En definitiva, como nos dice el Papa Benedicto XVI en su Encíclica Deus Cáritas est, es la opción fundamental de nuestra vida:
“No se comienza a ser cristiano por una decisión ética o una gran idea, sino por el encuentro con un acontecimiento, con una Persona, que da un nuevo horizonte a la vida y, con ello, una orientación decisiva”.
 
 

  1. La fe, fuente de alegría

Cuando recibimos y escuchamos con humildad y confianza la declaración de amor de Dios a cada uno de nosotros: “Tú eres amado”, entonces nuestra alma irá cantando, proclamando la alegría de la fe.
Comienzo de la buena noticia de Jesucristo, Hijo de Dios” (Mc 1,1-2). Con estas palabras de alegría empieza el evangelista san Marcos el Evangelio. Jesús es el mensajero de la verdadera alegría. Quien acoge y comprende que con la venida del Reino de Dios comienza una alegría inmensa, queda fascinado por ella y lo dará todo para tener parte en esa experiencia jubilosa. Pues ese mensaje, tal como lo anuncia Jesús, el Señor, supone la historia y la invitación más hermosa, el tesoro más valioso que nadie puede pensar. Esta alegría llena la vida entera de los discípulos y testigos de Jesucristo, que se han abierto a su llamada y se han puesto en camino con Él (cf. Mt 13,44; Lc 15,32; Mt 25,21-23).
 
La fe, fuente de alegría cristiana
La fe es exigente, pero no una carga pesada. Al contrario, la fe resulta una auténtica fuente de alegría como consecuencia ha haberse dejado seducir por el Amor de Dios: “Me sedujiste, Señor, y me dejé seducir”, nos expresa el profeta Jeremías. La belleza de Jesucristo es una belleza seductora.
Vístete de alegría… Estos vivirán para Dios, los que se despojen de la tristeza para revestirse de alegría” (Eclesiástico 30,22-23). Esta llamada de un creyente va dirigida también a nosotros en este siglo XXI que estamos atravesando dificultades, pero que el Señor nos invita a reencontrar la alegría en la vida de cada día.
Sin lugar a dudas que la alegría es un don del Espíritu Santo: un verdadero regalo que llena de aliento nuestro camino de la vida, y al mismo tiempo un deseo para que se difunda en todos los corazones junto con el amor de donde brota, gracias al soplo alentador del Espíritu Santo.
La fe es fuente de alegría cristiana como consecuencia de habernos dejado encontrar por Jesucristo, manifestado también en la amistad fiel, en la belleza de la creación, en la belleza del arte, de la música… en la belleza del Amor. “Alegraos siempre en el Señor.
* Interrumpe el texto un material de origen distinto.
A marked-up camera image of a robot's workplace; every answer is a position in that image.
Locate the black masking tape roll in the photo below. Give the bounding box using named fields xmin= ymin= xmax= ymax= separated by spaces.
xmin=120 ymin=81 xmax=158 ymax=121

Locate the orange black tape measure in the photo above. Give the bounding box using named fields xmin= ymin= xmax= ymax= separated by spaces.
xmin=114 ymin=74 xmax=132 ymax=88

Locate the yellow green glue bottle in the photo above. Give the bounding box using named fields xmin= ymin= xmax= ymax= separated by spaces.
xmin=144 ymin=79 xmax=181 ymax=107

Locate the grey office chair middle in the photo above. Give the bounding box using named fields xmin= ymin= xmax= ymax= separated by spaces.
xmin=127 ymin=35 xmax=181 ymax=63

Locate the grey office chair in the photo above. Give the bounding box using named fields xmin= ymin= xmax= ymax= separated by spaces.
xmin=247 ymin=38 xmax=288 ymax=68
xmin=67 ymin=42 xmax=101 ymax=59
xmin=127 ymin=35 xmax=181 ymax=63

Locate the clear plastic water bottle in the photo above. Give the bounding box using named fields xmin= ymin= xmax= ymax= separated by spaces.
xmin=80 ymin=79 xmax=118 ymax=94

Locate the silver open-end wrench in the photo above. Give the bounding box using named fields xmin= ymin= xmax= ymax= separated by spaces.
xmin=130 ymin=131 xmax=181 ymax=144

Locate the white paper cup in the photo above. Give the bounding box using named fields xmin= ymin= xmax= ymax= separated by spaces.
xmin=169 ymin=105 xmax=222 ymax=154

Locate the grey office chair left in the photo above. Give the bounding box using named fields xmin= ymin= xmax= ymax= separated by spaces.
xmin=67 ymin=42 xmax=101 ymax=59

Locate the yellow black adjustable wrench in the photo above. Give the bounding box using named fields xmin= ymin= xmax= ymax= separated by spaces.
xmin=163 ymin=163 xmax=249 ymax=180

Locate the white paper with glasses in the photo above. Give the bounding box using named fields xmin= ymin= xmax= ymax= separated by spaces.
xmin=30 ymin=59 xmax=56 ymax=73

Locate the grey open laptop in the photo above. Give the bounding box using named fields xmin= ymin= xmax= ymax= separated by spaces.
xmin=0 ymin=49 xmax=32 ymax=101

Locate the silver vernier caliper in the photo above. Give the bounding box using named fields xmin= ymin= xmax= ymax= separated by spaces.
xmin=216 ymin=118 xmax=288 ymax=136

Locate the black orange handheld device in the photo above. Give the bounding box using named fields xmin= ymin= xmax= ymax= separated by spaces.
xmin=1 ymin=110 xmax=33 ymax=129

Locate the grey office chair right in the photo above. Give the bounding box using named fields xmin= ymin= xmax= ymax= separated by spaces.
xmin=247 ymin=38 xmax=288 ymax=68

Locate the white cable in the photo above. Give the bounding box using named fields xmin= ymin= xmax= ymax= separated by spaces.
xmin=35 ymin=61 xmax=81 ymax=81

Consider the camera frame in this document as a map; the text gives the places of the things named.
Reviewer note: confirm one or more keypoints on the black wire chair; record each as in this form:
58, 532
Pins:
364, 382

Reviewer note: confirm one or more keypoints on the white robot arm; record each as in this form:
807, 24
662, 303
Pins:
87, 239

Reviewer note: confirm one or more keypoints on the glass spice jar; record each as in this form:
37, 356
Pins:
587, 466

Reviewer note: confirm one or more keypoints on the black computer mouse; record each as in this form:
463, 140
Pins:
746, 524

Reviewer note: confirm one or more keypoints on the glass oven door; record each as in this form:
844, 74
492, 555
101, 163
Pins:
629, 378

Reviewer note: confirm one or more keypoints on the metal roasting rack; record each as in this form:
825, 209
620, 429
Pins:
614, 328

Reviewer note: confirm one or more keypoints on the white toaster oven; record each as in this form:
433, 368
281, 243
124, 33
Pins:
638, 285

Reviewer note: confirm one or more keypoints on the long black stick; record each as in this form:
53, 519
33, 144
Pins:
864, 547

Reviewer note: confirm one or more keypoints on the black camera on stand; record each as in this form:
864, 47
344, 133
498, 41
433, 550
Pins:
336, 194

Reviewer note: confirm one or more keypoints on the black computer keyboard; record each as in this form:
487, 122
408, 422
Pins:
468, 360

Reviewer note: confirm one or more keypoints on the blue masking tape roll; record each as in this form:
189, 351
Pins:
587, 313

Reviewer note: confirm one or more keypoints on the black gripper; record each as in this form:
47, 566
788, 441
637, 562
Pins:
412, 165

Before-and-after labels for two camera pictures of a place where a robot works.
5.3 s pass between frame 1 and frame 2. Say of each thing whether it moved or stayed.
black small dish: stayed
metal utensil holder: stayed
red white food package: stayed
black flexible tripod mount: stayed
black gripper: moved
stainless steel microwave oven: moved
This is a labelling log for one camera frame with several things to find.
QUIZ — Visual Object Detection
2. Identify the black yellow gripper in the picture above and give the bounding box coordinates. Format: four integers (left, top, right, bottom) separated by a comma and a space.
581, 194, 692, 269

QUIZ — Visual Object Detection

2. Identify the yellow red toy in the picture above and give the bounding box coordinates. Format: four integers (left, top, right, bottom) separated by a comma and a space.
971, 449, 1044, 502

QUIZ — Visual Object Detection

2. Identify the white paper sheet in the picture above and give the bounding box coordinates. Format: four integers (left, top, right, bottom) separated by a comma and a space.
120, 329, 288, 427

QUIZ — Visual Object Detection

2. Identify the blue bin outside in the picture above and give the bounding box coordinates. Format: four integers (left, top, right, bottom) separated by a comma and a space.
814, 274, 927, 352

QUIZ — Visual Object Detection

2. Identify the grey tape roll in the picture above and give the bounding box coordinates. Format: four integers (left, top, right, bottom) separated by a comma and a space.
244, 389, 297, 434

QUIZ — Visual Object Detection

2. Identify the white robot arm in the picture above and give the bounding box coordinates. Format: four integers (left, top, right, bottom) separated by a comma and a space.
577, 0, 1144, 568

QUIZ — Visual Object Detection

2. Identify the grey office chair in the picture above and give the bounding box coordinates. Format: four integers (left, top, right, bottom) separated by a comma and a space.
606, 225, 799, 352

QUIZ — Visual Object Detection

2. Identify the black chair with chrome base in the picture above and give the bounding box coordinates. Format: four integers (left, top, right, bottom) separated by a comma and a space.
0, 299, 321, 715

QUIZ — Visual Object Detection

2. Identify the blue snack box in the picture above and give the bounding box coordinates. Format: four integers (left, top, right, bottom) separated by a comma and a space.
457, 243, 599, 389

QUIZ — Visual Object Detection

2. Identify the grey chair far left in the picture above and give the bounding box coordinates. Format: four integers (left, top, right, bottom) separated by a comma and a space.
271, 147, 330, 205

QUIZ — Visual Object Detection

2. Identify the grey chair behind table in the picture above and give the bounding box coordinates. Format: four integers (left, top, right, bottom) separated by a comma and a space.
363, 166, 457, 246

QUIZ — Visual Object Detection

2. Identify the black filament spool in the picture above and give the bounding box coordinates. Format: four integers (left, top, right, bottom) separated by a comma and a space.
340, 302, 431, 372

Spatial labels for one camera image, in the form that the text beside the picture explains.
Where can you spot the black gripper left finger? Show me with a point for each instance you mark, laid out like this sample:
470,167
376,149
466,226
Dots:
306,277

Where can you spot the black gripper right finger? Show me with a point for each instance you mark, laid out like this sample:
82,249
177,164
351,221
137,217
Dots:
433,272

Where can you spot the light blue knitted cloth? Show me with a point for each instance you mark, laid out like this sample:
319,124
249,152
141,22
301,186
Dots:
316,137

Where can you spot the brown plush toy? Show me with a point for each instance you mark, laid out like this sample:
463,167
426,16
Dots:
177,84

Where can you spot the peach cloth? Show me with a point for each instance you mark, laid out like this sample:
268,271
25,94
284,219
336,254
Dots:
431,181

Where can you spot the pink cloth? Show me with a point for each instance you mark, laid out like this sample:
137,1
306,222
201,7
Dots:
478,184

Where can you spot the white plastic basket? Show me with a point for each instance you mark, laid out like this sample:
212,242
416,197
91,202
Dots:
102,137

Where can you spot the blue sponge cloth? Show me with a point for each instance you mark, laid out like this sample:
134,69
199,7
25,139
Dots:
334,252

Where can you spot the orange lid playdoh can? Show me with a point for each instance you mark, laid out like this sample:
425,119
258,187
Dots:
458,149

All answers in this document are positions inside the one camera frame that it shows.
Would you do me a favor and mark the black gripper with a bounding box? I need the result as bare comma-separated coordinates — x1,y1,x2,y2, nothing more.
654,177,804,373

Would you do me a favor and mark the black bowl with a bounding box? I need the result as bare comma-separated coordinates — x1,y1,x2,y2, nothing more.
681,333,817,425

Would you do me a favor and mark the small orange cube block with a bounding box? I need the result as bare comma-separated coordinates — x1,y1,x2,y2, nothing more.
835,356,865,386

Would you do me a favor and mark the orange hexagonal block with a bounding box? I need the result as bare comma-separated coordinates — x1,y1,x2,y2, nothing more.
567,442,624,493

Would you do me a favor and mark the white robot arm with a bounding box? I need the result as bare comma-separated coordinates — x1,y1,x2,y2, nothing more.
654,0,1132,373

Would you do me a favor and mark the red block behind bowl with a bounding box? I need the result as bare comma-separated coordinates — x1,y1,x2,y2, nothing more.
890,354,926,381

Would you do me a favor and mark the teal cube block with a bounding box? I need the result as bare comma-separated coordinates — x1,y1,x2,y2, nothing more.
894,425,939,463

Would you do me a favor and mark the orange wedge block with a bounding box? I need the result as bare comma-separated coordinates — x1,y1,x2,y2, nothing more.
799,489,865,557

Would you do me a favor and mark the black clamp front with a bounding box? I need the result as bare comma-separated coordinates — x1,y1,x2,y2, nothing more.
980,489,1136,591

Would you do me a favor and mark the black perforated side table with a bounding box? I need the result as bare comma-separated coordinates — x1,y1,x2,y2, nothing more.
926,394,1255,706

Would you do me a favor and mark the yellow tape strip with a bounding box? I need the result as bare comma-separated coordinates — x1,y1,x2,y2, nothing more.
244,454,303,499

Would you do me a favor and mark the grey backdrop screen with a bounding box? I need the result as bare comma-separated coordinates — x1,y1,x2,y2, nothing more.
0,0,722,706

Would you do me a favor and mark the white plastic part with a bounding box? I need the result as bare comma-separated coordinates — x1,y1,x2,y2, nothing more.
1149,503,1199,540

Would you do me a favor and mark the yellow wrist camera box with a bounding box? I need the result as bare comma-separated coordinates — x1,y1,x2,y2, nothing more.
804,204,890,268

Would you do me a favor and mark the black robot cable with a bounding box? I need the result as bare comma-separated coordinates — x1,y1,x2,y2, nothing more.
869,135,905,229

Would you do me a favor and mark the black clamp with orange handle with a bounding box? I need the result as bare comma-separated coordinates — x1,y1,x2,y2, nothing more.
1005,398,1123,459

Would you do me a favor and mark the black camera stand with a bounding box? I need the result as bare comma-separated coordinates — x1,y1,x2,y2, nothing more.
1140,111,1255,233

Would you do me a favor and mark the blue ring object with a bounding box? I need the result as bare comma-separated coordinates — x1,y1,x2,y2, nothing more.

Os lo repito: alegraos. El Señor está cerca” (Flp 4,4-5)
El Espíritu Santo deposita la alegría de Jesucristo resucitado en nuestro ser. Una alegría que está presente no sólo cuando todo va bien, alentándonos en nuestras responsabilidades y tareas, sino cuando llegan las dificultades; una alegría que permanece como las ascuas entre la ceniza de la lumbre, pero sin apagarse. Y, de pronto, ante un acontecimiento, su calor asciende en nosotros y todo se llena de calor y luz que caldea y anima nuestra vida.
 
La fe como entrega generosa
Por eso no nos distanciamos de los dolores y sufrimientos de aquellos hermanos nuestros sobre quienes la miseria, la pobreza y la falta de horizontes arroja cada jornada un velo de tristeza; es más, hemos de seguir trabajando en la unión de esfuerzos con el fin de procurar un poco de alivio, de justicia, de seguridad, de tranquilidad y felicidad en los lugares donde se carece de ella.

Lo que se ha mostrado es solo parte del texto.